╭─ DATA

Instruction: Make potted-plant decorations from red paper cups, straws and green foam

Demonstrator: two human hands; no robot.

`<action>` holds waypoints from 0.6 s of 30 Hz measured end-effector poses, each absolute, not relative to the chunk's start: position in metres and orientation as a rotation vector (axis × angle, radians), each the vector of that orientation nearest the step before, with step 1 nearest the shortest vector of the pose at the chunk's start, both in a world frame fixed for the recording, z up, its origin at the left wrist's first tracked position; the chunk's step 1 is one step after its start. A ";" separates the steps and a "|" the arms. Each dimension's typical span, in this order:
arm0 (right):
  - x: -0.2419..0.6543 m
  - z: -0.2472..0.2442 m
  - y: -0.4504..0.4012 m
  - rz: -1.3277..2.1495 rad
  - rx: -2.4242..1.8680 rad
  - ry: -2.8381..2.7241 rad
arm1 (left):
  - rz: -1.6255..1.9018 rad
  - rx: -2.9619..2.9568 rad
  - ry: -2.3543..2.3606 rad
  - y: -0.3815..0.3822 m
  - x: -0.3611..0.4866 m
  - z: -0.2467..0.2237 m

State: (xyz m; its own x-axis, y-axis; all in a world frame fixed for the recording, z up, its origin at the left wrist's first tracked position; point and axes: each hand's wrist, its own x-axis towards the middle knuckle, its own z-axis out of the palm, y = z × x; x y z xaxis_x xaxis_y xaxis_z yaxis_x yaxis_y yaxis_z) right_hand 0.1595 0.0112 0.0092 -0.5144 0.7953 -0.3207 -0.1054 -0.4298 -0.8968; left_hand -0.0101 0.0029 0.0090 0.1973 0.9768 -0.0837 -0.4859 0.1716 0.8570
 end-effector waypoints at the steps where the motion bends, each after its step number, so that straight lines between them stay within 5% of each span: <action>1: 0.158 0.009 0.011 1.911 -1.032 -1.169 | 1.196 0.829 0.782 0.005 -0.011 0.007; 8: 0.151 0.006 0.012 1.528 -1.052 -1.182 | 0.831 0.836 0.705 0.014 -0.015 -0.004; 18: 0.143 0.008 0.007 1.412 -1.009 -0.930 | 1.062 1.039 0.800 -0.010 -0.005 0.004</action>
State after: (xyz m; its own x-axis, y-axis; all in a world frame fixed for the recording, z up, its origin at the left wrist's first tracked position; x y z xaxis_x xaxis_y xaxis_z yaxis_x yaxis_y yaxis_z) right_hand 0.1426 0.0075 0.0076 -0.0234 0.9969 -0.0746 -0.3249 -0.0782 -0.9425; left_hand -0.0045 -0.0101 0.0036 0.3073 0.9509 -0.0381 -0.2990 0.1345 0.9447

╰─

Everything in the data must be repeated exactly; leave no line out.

• [RESPONSE]:
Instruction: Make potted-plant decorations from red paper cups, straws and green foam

Demonstrator: two human hands; no robot.

`<action>` holds waypoints from 0.6 s of 30 Hz measured end-effector poses, each absolute, not relative to the chunk's start: position in metres and orientation as a rotation vector (axis × angle, radians), each the vector of that orientation nearest the step before, with step 1 nearest the shortest vector of the pose at the chunk's start, both in a world frame fixed for the recording, z up, its origin at the left wrist's first tracked position; the chunk's step 1 is one step after its start. A ";" separates the steps and a "|" the arms. Each dimension's typical span, in this order:
arm0 (right):
  - x: -0.2419..0.6543 m
  - z: -0.2472..0.2442 m
  - y: -0.4504..0.4012 m
  - rz: -1.3277..2.1495 rad
  - rx: -2.4242..1.8680 rad
  - ry: -2.8381..2.7241 rad
arm1 (left):
  - rz: -1.6255..1.9018 rad
  - rx: -2.9619..2.9568 rad
  - ry: -2.3543..2.3606 rad
  - y: -0.3815..0.3822 m
  - x: -0.3611..0.4866 m
  - z: -0.2467..0.2237 m

State: (xyz m; its own x-axis, y-axis; all in a world frame fixed for the recording, z up, its origin at the left wrist's first tracked position; point and axes: each hand's wrist, its own x-axis towards the middle knuckle, its own z-axis out of the palm, y = z × x; x y z xaxis_x xaxis_y xaxis_z yaxis_x yaxis_y yaxis_z) right_hand 0.1595 0.0112 0.0092 -0.5144 0.7953 -0.3207 -0.1054 -0.4298 -0.8968; left_hand -0.0101 0.0029 0.0090 0.1973 0.9768 -0.0837 -0.4859 0.1716 0.8570
 end-effector waypoints at the steps where the motion bends, each after its step number, so that straight lines between them stay within 5% of each span: <action>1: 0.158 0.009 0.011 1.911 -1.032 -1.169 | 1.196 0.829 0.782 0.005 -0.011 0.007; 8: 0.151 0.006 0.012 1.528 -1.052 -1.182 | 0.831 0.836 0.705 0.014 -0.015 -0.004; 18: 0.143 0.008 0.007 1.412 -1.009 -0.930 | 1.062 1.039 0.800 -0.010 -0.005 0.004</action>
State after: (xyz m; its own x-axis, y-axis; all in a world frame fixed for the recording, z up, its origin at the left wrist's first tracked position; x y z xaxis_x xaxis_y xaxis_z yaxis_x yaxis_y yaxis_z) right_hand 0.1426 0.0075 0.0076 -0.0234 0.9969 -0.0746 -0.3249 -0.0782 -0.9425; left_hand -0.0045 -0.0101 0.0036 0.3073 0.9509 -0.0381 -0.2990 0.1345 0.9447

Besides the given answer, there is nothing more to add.